YOUR GOAL
Look through the data below for the line with "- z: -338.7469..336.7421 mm" and the line with "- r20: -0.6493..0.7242", then output those two and all lines in between, exactly as written.

EXCERPTED RECORDS
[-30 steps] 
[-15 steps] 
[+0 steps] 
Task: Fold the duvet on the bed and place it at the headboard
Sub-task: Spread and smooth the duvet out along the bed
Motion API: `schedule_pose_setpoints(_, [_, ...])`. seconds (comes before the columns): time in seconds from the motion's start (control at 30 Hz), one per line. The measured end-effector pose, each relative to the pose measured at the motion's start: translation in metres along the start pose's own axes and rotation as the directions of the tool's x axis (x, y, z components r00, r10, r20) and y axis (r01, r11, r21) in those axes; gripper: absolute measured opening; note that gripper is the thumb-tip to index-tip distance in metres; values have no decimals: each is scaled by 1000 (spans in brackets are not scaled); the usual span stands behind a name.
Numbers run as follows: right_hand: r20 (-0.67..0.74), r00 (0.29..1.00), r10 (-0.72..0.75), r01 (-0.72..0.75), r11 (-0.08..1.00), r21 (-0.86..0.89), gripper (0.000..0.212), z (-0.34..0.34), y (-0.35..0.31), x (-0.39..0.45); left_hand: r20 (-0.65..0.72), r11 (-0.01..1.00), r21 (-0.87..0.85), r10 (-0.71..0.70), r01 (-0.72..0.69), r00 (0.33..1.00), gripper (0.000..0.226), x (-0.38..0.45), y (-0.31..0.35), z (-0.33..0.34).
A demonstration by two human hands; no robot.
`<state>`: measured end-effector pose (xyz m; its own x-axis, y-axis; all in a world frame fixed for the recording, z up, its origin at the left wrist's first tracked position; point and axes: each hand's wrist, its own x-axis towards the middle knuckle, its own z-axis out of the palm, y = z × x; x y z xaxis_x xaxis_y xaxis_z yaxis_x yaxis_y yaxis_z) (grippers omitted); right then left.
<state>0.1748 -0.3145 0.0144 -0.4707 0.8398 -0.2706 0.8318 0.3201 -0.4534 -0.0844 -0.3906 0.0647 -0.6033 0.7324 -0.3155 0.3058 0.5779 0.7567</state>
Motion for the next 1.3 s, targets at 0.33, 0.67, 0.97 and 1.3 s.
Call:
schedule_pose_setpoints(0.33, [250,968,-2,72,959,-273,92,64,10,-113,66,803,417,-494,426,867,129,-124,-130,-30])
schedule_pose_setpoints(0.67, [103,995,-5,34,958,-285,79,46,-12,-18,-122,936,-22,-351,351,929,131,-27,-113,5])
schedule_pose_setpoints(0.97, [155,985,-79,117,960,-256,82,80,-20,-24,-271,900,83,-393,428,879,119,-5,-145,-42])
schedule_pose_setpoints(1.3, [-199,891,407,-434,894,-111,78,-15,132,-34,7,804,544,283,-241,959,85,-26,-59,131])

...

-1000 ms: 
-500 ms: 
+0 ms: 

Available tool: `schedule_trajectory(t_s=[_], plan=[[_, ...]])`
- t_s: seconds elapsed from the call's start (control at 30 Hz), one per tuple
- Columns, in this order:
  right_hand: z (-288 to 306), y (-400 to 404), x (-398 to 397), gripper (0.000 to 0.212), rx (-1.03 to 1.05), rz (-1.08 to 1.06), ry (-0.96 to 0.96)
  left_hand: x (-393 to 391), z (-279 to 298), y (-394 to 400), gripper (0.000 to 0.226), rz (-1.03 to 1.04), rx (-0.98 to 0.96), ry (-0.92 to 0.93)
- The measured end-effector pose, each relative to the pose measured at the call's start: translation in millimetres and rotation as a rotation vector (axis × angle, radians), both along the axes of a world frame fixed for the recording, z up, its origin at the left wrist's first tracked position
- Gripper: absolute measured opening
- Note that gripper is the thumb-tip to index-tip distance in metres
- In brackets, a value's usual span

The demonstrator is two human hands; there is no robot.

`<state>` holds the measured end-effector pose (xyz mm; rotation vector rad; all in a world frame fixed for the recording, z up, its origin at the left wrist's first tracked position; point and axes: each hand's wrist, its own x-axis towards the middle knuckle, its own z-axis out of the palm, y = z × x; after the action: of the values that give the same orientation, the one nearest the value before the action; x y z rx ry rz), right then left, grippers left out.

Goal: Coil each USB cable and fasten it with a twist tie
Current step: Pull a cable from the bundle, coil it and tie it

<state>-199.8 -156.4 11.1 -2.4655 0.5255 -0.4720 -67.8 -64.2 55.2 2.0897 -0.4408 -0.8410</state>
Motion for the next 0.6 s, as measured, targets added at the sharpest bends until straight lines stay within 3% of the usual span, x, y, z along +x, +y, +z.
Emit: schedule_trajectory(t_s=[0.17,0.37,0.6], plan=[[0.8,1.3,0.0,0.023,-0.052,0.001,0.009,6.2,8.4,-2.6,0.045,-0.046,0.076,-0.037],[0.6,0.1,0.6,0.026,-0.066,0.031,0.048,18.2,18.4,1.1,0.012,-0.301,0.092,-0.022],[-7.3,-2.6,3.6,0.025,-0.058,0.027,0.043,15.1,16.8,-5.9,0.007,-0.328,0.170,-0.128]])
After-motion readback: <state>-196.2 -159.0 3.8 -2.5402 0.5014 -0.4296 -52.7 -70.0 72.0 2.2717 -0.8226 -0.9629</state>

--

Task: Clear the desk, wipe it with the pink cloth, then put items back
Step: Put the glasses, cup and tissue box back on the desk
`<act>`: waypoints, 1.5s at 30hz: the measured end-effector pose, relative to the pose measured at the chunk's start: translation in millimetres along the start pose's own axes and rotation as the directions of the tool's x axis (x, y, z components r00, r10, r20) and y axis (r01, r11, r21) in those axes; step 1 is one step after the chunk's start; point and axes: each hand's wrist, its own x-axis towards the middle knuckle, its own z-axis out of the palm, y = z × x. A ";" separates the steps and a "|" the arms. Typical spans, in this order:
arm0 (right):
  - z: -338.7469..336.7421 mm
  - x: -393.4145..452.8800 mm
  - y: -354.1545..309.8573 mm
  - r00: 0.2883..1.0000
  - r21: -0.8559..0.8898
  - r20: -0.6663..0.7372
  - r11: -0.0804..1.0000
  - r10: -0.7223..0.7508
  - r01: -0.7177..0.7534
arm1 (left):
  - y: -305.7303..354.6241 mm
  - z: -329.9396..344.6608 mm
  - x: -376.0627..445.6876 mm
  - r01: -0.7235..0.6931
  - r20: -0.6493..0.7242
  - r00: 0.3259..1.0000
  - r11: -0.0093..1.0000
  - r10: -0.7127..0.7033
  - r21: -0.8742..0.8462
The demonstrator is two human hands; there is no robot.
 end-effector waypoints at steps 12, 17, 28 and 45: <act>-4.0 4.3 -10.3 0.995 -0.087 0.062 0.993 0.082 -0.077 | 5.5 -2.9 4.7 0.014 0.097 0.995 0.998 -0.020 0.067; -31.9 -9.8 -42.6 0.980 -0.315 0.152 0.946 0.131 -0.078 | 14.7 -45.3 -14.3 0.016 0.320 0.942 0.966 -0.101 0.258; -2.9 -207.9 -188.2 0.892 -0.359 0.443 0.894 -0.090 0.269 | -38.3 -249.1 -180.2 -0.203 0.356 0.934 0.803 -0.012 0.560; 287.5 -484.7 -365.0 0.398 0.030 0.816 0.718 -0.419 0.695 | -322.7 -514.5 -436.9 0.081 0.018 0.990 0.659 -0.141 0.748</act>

SOLUTION FOR THIS PROBLEM
  - z: -338.7469..336.7421 mm
  - x: -393.4145..452.8800 mm
  - y: -354.1545..309.8573 mm
  - r00: 0.2883..1.0000
  - r21: -0.8559..0.8898
  - r20: -0.6663..0.7372
  - r11: -0.0804..1.0000
  - r10: -0.7223..0.7508
  - r01: -0.7177..0.7534
arm1 (left):
  - y: -305.7303..354.6241 mm
  - z: -329.9396..344.6608 mm
  - x: -376.0627..445.6876 mm
  - r01: -0.7235..0.6931
  - r20: -0.6493..0.7242

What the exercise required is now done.